I used to have the 30mm f1.4. My copy was way way out focus wise, great for video in MF, not much use for anything else, especially with such shallow DoF. I could get it to work on my 7D with AFMA, if you don't have AFMA I would avoid, it was horrible on my T3i.


----------



## sootzzs (Jun 13, 2013)

preppyak said:


> That said, the difference between f/1.4 and f/1.8 is 2/3 stops, so, it's a noticeable difference, but, I haven't had issues shooting at f/1.8 indoors at all. If you're in a place where f/1.8 and ISO 1600 don't cut it, you either need a flash or to get out of that cave.
> 
> I think either the 28mm f/1.8 or the new Sigma 30mm are your best options. Do you have a kit lens you can set to 30mm to see if that focal length works for you?
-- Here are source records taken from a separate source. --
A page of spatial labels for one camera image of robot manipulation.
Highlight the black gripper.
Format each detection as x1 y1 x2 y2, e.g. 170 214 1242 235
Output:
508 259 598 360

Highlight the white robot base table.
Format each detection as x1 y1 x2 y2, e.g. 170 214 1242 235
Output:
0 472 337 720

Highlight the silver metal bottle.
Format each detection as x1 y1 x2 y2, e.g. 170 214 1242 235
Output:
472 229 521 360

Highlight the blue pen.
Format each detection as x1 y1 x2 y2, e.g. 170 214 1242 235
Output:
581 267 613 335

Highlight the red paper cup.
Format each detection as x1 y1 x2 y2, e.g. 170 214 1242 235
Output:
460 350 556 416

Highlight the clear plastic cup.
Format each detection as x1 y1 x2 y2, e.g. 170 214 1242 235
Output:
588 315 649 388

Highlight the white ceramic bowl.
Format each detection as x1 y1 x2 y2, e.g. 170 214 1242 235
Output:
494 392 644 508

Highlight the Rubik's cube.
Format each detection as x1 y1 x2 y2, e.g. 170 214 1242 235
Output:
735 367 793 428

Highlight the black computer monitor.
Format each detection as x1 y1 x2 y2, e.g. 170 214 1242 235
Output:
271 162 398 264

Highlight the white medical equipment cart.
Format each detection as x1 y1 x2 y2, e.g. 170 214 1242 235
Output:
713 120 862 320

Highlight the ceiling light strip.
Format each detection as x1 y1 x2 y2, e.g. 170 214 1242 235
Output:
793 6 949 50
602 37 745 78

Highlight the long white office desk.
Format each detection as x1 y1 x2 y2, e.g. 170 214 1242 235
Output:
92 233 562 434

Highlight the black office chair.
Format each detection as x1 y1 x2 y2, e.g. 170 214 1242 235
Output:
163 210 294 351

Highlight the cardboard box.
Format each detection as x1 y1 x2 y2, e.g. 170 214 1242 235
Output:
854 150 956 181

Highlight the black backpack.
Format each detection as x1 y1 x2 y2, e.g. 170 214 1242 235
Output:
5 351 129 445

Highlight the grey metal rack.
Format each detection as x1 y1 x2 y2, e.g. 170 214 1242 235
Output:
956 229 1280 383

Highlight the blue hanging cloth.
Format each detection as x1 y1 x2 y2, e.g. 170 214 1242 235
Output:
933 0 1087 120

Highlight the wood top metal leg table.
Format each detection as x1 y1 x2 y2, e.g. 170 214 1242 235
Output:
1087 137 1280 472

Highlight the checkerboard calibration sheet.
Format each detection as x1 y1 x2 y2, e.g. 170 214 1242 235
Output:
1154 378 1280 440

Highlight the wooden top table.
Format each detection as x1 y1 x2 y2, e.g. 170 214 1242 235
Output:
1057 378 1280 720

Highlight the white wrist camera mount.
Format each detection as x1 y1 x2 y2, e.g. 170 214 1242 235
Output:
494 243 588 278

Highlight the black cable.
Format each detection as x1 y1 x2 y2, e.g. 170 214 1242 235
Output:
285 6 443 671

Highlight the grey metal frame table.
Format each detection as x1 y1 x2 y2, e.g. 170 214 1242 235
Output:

I've read some reviews on the Canon 28 1.8. It seems that most complaints are about the softness at 1.8-2.8. I don't want to buy a 450$ lens and use it at f2.8. I have good enough 28 vintages (MF) which shoot great at 2.8.


----------



## verysimplejason (Jun 13, 2013)

sootzzs said:


> preppyak said:
> 
> 
> > That said, the difference between f/1.4 and f/1.8 is 2/3 stops, so, it's a noticeable difference, but, I haven't had issues shooting at f/1.8 indoors at all. If you're in a place where f/1.8 and ISO 1600 don't cut it, you either need a flash or to get out of that cave.
> ...



You can look at a lot of my shots using Canon 28mm F1.8. Yes there are lots of complaints but I'm certainly very happy with the results I get from it. F1.8 seems a little bit soft but quite useable especially if AFMA'd. Mine backfocuses a little. I sent it to Canon for repair since my cam doesn't have AFMA and they returned it much better. For most pictures, I'm using 2.0 - 2.8 and 1.8 sometimes. Here are just some samples:












Don't listen much to hear-says... Try it yourself and draw your own conclusions.


----------



## jsixpack (Jun 13, 2013)

I would stay away from the older Sigma 30mm, mine has never made me happy with the AF performance. at least on my 7d. Since that's probably going to be a priority as the little one gains mobility....

JSP


----------



## KyleSTL (Jun 13, 2013)

sootzzs said:


> preppyak said:
> 
> 
> > That said, the difference between f/1.4 and f/1.8 is 2/3 stops, so, it's a noticeable difference, but, I haven't had issues shooting at f/1.8 indoors at all. If you're in a place where f/1.8 and ISO 1600 don't cut it, you either need a flash or to get out of that cave.
> ...


I would say most fo the 'softness' complaints are corners on FF. Since you have an APS-C camera, you do not need to worry as much about corner performance.

The Canon 28mm f/1.8 is about on par with the Sigma 30mm f/1.4 DC on an 18MP camera wide open, and falls slightly behind by f/2.8:
Wide Open: TDP Comparison
f/2: TDP Comparison
f/2.8: TDP Comparison

The Canon 35mm f/2 is slightly better than the 28mm f/1.8 wide open and at f/2.8:
Wide Open: TDP Comparison
f/2.8: TDP Comparison

Also, the manual focus primes you are talking about will be more a pain to focus than any of the AF lenses we have discussed, and will likely result in more OOF pictures. Sharpness isn't everything, accuracy should be considered as well. The sharpest lens in the world will produce awful results if the subject is not in focus, and it is even more true with faster apertures.


----------